Material shown:
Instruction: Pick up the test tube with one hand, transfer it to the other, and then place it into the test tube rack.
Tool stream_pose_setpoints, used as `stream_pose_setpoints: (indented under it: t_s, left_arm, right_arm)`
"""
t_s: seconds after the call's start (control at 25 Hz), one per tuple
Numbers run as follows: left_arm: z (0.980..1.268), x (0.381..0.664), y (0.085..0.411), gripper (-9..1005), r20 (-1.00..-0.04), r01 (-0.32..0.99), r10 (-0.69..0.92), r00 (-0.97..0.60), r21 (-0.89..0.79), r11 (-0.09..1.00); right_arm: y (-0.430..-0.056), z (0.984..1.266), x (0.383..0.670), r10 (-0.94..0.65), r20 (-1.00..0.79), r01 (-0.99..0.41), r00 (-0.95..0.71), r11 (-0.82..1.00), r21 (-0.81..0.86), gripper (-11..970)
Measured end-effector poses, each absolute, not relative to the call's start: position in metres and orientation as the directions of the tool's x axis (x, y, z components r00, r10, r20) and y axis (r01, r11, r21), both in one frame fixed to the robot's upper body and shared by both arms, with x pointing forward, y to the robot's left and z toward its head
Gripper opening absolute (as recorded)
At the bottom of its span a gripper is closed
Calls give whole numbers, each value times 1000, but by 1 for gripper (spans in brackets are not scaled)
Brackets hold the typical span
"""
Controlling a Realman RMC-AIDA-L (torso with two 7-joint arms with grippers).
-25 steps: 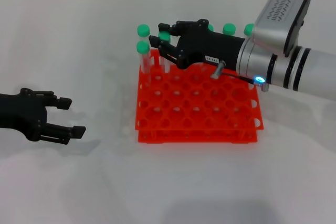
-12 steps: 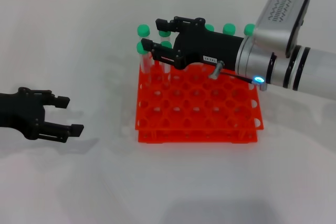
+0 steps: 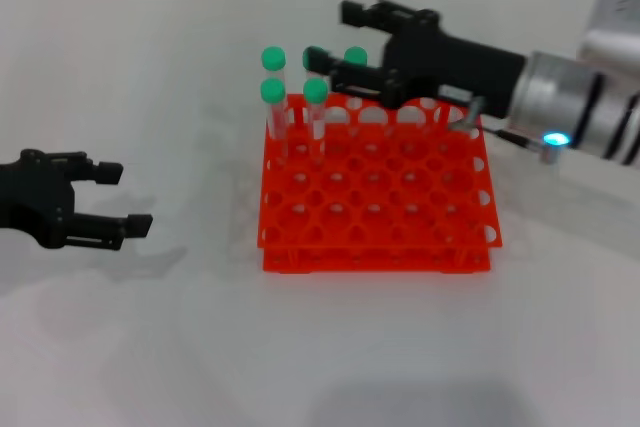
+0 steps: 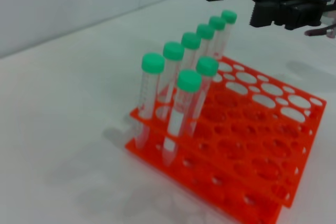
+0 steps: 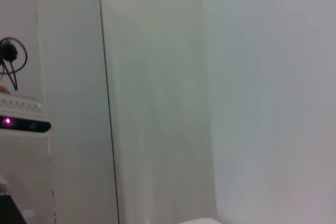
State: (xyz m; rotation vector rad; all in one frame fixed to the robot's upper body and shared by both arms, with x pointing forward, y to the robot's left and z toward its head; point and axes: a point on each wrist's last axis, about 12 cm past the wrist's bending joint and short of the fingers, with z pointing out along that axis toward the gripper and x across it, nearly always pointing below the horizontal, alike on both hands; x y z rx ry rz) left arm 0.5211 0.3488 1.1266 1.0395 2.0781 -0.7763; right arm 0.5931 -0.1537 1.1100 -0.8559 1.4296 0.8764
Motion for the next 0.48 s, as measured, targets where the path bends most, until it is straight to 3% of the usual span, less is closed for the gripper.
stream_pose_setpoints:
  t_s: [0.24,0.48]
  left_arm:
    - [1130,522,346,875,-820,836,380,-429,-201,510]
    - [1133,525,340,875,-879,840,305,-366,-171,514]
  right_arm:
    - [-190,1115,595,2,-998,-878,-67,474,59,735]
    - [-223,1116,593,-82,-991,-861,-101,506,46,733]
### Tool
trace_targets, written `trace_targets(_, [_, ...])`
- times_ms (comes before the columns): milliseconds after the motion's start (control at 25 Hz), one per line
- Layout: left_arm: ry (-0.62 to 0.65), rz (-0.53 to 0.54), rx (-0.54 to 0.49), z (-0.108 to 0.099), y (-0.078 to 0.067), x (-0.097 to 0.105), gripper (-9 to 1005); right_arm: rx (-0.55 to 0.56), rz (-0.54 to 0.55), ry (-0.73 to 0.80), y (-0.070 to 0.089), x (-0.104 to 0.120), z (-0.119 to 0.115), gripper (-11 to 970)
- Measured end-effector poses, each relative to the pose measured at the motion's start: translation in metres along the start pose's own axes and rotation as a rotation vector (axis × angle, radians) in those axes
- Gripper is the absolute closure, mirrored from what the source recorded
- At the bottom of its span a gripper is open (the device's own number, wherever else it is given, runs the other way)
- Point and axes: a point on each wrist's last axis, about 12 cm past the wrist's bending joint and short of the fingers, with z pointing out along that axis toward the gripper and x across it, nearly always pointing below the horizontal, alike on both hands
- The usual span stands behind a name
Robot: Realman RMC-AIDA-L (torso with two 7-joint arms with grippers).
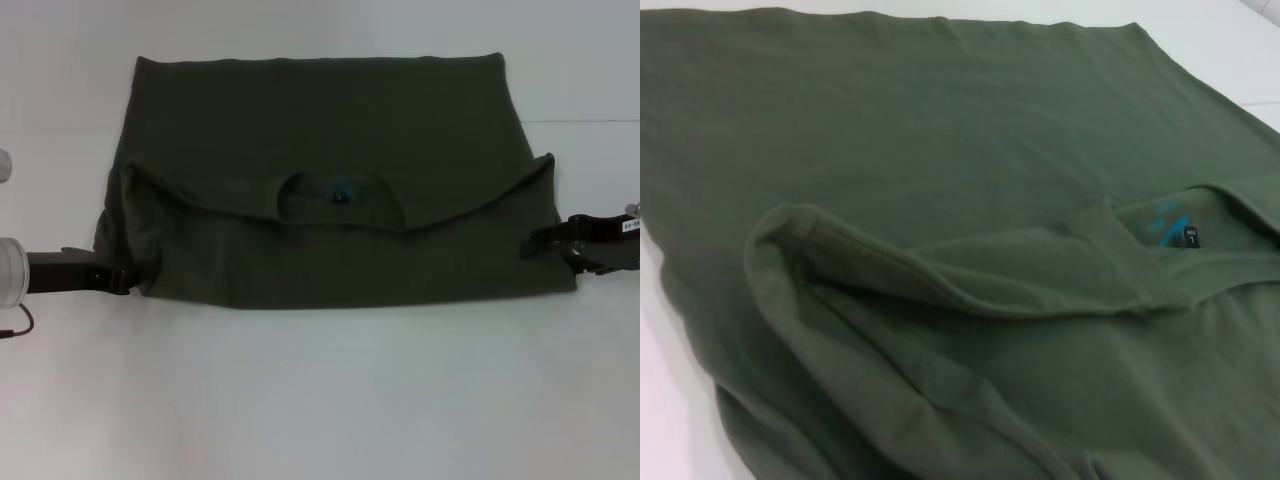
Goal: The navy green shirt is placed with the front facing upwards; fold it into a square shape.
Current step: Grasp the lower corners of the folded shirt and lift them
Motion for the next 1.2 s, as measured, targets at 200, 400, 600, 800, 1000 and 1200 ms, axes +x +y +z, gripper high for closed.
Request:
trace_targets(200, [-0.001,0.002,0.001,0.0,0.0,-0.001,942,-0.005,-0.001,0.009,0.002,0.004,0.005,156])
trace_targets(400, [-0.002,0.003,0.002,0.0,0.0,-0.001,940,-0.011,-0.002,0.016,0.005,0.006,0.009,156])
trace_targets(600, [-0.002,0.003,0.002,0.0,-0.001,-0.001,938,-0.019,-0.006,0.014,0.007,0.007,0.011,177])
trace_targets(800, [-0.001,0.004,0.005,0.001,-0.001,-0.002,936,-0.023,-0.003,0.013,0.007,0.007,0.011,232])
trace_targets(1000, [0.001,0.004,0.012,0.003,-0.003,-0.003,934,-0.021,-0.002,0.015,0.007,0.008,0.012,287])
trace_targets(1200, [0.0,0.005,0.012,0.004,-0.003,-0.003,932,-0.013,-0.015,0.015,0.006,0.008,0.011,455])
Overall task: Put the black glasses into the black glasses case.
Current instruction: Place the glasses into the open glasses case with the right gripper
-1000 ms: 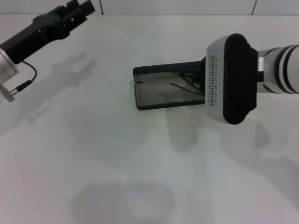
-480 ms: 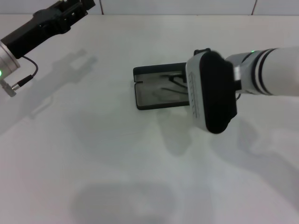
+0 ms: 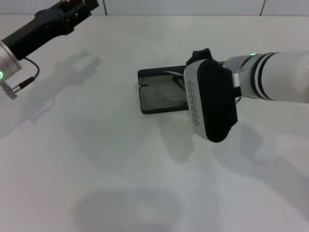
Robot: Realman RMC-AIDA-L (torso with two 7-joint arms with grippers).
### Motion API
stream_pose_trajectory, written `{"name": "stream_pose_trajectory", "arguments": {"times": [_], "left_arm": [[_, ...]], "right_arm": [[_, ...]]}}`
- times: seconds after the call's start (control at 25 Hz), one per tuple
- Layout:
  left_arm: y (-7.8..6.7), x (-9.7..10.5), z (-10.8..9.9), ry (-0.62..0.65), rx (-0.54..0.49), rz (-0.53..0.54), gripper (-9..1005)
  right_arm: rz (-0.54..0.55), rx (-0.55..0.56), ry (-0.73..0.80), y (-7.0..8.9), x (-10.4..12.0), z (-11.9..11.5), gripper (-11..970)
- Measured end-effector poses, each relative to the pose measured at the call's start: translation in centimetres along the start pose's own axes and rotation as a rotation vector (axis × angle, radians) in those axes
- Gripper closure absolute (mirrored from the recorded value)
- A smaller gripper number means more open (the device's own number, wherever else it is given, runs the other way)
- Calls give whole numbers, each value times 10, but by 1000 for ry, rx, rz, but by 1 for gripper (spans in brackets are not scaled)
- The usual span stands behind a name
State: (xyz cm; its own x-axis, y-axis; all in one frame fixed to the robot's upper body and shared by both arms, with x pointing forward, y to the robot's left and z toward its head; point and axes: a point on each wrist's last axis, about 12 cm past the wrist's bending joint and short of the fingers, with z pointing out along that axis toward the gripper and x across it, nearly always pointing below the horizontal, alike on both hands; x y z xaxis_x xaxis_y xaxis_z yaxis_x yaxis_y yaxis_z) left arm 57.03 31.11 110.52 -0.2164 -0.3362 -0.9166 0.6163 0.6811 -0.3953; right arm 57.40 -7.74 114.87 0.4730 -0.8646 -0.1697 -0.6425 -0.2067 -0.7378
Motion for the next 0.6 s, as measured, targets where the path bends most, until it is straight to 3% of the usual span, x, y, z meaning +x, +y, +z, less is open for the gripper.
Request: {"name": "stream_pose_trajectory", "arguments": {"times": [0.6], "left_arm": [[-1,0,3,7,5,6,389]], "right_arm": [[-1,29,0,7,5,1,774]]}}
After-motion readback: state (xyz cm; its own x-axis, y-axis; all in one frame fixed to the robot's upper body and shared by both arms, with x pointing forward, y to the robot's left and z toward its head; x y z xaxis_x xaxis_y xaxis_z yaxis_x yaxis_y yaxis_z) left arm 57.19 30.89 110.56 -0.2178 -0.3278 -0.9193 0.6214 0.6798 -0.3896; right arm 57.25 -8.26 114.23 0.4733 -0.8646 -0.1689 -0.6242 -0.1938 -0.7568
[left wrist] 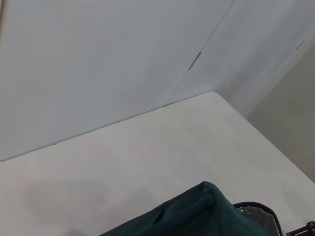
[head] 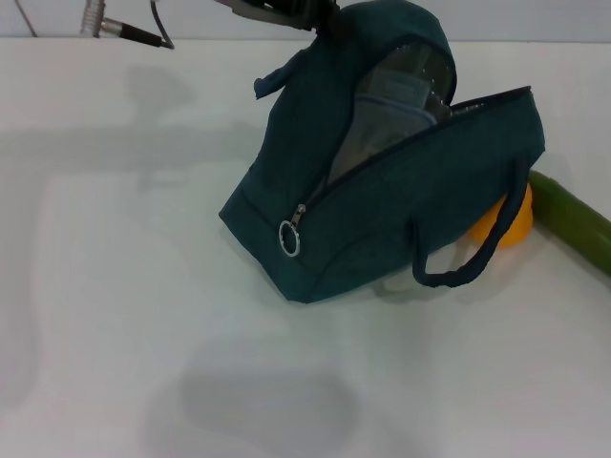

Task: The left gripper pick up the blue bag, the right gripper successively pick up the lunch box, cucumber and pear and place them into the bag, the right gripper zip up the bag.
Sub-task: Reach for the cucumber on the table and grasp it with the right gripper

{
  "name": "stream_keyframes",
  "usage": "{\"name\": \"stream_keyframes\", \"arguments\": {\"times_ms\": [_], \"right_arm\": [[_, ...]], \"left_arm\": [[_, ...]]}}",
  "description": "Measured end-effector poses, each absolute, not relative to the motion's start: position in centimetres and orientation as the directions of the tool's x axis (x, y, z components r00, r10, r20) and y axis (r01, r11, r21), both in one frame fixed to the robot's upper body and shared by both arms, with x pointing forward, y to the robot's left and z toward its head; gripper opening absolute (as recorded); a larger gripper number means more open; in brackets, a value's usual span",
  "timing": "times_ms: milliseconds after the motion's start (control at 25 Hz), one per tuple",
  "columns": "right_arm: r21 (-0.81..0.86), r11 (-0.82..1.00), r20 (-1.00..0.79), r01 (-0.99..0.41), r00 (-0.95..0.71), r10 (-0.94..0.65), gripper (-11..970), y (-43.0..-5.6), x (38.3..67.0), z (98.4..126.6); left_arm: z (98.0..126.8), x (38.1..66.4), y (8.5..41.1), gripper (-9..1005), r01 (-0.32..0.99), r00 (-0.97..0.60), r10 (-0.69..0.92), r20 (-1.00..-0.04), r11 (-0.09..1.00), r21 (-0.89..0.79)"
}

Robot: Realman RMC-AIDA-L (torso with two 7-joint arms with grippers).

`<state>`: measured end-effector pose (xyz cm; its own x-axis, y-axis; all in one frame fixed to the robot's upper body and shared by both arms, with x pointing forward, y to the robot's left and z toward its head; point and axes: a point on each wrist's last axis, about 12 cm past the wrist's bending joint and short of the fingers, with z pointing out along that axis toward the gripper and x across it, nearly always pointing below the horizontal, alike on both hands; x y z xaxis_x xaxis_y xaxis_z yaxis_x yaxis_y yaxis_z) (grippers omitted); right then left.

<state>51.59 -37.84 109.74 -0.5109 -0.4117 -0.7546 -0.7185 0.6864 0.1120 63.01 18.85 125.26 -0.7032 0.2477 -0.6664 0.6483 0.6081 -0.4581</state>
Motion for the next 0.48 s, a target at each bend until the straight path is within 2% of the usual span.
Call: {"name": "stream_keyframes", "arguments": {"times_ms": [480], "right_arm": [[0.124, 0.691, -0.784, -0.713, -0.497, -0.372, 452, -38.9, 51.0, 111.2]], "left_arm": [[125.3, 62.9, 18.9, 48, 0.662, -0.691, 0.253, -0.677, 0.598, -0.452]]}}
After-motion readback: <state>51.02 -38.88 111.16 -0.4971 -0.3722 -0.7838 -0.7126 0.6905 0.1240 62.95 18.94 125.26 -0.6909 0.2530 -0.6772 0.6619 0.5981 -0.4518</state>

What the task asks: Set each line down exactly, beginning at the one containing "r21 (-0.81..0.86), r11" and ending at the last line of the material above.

Expected answer:
  "columns": "right_arm: r21 (-0.81..0.86), r11 (-0.82..1.00), r20 (-1.00..0.79), r01 (-0.99..0.41), r00 (-0.95..0.71), r10 (-0.94..0.65), gripper (-11..970), y (-43.0..-5.6), x (38.3..67.0), z (98.4..126.6); left_arm: z (98.0..126.8), x (38.1..66.4), y (8.5..41.1), gripper (-9..1005), r01 (-0.32..0.99), r00 (-0.97..0.60), r10 (-0.69..0.92), r20 (-1.00..-0.04), r11 (-0.09..1.00), r21 (-0.89..0.79)"
}

Robot: Realman RMC-AIDA-L (torso with two 7-joint arms with grippers).

`<state>`: measured end-effector pose (xyz cm; its own x-axis, y-axis; all in one frame fixed to the robot's upper body and shared by both arms, with x pointing forward, y to the robot's left and z toward its head; point and axes: a point on each wrist's last axis, about 12 cm past the wrist's bending joint and short of the fingers, with z pointing out along that axis toward the gripper and x across it, nearly always pointing below the horizontal, alike on both hands; x y z xaxis_x xaxis_y xaxis_z yaxis_x yaxis_y yaxis_z) (grippers omitted); right then left.

<state>51.59 -37.84 109.74 -0.5109 -0.4117 -0.7546 -0.7185 0.6864 0.1120 63.01 18.85 125.26 -0.7032 0.2477 -0.6664 0.6483 0.6081 -0.4581</state>
Motion for the next 0.48 s, a target at each bend until the straight path is within 2% of the usual span.
Call: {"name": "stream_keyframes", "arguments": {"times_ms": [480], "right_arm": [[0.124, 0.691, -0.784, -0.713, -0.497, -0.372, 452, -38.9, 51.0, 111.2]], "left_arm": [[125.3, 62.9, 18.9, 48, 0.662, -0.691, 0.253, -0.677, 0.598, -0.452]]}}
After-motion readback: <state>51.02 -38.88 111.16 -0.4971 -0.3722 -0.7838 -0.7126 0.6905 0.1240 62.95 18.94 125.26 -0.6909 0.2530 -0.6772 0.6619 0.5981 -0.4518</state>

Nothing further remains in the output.